Data records –
—————
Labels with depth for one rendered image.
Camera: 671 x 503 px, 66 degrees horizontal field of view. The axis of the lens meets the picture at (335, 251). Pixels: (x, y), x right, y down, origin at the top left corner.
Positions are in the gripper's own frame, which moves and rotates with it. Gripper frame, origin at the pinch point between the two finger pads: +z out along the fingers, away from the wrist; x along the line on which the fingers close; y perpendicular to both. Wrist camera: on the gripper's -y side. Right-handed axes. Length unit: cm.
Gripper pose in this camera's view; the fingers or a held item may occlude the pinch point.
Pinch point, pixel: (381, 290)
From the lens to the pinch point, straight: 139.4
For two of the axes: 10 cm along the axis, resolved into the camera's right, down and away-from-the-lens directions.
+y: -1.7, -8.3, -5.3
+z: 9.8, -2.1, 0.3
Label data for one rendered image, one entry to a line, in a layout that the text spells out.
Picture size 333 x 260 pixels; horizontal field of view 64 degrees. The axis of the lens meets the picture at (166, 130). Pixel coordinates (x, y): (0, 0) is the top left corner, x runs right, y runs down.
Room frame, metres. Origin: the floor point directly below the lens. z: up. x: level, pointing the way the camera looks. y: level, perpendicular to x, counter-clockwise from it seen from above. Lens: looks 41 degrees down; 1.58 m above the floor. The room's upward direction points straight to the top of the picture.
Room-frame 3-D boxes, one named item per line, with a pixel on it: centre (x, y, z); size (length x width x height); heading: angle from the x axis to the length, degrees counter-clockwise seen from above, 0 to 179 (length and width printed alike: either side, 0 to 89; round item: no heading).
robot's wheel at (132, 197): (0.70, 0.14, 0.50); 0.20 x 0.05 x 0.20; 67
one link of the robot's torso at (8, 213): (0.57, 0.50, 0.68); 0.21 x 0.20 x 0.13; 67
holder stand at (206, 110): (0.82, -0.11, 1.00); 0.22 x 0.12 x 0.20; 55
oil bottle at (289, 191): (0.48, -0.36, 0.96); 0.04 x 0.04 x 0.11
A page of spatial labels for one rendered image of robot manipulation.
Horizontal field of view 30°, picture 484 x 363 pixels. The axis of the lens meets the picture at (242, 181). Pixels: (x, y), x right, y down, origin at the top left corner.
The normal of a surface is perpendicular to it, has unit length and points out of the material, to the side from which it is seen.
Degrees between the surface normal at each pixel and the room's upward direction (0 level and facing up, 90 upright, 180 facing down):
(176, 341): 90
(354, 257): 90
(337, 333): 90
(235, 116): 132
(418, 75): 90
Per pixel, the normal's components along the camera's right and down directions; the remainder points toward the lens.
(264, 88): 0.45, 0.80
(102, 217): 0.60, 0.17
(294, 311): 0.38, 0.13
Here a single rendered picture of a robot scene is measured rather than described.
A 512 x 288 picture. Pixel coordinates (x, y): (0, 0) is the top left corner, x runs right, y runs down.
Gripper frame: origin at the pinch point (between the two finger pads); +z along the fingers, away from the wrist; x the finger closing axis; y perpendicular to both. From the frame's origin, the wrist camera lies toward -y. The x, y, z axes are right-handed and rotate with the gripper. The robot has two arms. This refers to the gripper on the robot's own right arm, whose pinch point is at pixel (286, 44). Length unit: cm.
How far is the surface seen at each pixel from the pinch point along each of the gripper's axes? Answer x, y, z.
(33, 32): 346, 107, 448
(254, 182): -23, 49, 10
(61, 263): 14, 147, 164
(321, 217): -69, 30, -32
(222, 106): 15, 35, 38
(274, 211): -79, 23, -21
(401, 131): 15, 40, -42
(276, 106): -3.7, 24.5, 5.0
—————
WORK TO COMPLETE –
Above are the entries. Output exactly the lines beginning with the line that has "For two of the" and ending with the line that has "(102, 217): 0.60, 0.17".

RESULT –
For two of the axes: 10 cm along the axis, resolved into the camera's right, down and away-from-the-lens directions.
+y: -1.7, -8.3, -5.3
+z: 9.8, -2.1, 0.3
Label data for one rendered image, one entry to a line, in a layout that the text spells out.
Picture size 333 x 260 pixels; horizontal field of view 64 degrees. The axis of the lens meets the picture at (166, 130). Pixel coordinates (x, y): (0, 0) is the top left corner, x runs right, y runs down.
Room frame, metres. Origin: the floor point directly below the lens. z: up. x: level, pointing the way the camera looks. y: level, perpendicular to x, counter-clockwise from it seen from above. Lens: looks 41 degrees down; 1.58 m above the floor. The room's upward direction points straight to the top of the picture.
Room-frame 3-D boxes, one named item per line, with a pixel on it: centre (x, y, z); size (length x width x height); heading: angle from the x axis to the length, degrees counter-clockwise seen from above, 0 to 179 (length and width printed alike: either side, 0 to 89; round item: no heading).
robot's wheel at (132, 197): (0.70, 0.14, 0.50); 0.20 x 0.05 x 0.20; 67
one link of the robot's torso at (8, 213): (0.57, 0.50, 0.68); 0.21 x 0.20 x 0.13; 67
holder stand at (206, 110): (0.82, -0.11, 1.00); 0.22 x 0.12 x 0.20; 55
oil bottle at (289, 191): (0.48, -0.36, 0.96); 0.04 x 0.04 x 0.11
A page of spatial labels for one rendered image of robot manipulation.
Horizontal field of view 30°, picture 484 x 363 pixels. The axis of the lens meets the picture at (242, 181). Pixels: (x, y), x right, y down, origin at the top left corner.
The normal of a surface is perpendicular to it, has unit length and points out of the material, to the side from which it is seen.
Degrees between the surface normal at each pixel and the room's upward direction (0 level and facing up, 90 upright, 180 facing down):
(176, 341): 90
(354, 257): 90
(337, 333): 90
(235, 116): 132
(418, 75): 90
Per pixel, the normal's components along the camera's right and down directions; the remainder points toward the lens.
(264, 88): 0.45, 0.80
(102, 217): 0.60, 0.17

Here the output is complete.